## PROBLEM REQUIREMENTS
Among the entries below, find every line that has "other" and pull it out.

---- DATA FOR THIS TASK

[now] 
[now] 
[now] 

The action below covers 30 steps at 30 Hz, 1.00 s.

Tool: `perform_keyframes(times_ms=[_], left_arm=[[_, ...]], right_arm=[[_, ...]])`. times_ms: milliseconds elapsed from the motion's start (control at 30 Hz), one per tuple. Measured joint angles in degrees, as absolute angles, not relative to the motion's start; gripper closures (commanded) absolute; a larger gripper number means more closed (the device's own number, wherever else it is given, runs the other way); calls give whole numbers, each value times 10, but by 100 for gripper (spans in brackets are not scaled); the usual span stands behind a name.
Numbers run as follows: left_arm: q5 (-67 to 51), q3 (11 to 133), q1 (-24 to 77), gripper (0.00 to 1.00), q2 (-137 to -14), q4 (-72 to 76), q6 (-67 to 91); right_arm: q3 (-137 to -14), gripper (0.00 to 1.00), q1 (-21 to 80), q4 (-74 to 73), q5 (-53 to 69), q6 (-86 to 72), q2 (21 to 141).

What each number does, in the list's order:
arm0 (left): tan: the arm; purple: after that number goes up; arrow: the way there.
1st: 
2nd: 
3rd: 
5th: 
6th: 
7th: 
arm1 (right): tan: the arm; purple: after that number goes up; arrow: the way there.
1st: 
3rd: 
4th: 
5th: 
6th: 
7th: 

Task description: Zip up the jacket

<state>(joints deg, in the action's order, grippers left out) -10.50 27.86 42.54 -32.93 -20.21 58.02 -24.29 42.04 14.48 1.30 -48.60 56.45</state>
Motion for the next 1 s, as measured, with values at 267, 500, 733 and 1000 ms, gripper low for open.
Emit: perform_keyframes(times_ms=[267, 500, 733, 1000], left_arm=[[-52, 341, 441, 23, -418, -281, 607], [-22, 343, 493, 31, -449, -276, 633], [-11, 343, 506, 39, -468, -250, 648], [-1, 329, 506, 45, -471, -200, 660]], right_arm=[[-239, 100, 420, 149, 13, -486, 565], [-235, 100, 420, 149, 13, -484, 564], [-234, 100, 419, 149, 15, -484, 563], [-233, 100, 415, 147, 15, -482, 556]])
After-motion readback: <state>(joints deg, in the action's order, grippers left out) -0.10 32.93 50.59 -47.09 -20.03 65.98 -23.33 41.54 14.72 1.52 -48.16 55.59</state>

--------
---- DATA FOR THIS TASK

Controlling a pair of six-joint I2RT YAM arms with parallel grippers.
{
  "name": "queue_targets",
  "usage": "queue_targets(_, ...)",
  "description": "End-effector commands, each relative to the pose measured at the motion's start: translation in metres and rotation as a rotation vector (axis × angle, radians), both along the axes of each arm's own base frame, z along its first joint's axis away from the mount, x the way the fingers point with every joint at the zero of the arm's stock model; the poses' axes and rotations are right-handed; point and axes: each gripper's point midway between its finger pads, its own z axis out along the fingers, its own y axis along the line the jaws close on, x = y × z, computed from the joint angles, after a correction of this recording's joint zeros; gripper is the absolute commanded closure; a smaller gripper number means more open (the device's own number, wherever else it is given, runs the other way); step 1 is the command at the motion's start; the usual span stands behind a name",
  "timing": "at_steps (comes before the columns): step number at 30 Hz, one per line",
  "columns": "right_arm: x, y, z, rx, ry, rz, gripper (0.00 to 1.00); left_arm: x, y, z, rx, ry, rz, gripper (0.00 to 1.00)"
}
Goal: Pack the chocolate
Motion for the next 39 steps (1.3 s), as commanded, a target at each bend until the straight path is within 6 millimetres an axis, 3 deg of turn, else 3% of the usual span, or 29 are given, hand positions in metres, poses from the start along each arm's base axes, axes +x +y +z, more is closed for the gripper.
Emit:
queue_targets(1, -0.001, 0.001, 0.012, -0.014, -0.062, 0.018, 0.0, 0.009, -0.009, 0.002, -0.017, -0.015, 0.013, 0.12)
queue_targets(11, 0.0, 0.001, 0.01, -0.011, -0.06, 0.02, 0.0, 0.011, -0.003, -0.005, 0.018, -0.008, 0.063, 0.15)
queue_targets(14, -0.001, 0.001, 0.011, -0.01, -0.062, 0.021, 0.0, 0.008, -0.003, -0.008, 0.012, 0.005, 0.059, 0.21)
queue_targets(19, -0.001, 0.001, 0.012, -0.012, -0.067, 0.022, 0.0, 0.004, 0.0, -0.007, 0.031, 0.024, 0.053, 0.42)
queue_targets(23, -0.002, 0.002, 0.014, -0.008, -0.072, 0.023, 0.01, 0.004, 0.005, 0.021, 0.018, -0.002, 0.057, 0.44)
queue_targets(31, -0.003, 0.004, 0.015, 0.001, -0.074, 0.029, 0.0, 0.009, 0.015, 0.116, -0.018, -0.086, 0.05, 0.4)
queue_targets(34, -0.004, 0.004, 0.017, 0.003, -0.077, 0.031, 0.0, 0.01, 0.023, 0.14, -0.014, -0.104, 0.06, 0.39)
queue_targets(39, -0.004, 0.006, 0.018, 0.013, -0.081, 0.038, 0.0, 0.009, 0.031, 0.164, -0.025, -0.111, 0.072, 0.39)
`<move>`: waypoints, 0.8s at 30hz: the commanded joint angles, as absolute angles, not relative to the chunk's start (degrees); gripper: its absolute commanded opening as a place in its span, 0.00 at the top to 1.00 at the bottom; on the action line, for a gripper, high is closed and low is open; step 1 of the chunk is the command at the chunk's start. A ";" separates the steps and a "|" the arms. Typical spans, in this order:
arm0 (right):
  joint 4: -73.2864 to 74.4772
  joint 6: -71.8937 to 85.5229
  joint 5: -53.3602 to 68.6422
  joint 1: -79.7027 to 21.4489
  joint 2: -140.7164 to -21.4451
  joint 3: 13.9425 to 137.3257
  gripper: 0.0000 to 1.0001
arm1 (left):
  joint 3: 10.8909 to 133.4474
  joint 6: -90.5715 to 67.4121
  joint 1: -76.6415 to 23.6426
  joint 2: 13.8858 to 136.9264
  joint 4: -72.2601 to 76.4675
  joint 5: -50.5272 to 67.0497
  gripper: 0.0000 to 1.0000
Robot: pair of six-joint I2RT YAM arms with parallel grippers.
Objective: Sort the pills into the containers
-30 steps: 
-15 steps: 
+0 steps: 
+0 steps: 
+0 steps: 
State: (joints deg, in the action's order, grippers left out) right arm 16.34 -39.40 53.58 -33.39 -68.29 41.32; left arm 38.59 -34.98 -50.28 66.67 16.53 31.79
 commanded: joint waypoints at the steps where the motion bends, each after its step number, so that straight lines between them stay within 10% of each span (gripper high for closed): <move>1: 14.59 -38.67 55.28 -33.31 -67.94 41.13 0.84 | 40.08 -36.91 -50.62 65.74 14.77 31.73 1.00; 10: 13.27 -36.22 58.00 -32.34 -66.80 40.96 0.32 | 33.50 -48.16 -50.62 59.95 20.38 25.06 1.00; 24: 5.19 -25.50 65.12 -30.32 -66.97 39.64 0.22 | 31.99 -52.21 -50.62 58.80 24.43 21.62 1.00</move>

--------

## TASK RESULT
Tool: `perform_keyframes(times_ms=[_], left_arm=[[_, ...]], right_arm=[[_, ...]])`. times_ms: milliseconds elapsed from the motion's start (control at 30 Hz), one per tuple. Measured joint angles in degrees, as absolute angles, not relative to the motion's start; gripper closures (commanded) absolute; a larger gripper number means more closed (the device's own number, wherever else it is given, runs the other way); calls give whole numbers, each value times 10, but by 100 for gripper (spans in brackets are not scaled); the usual span stands behind a name.
  "description": "End-effector commands, each relative to the pose measured at the motion's start: translation in metres and rotation as a rotation vector (axis × angle, radians), both along the axes of each arm's own base frame, z along its first joint's axis away from the mount, x the way the fingers point with every joint at the zero of the arm's stock model; the poses' axes and rotations are right-handed; point and axes: each gripper's point midway between its finger pads, its own z axis out along the fingers, its own y axis along the line the jaws close on, x = y × z, computed from the joint angles, after a correction of this recording's joint zeros; gripper is the absolute commanded closure; a smaller gripper number means more open (the device's own number, wherever else it is given, runs the other way); step 1 is the command at the motion's start; the usual span stands behind a name",

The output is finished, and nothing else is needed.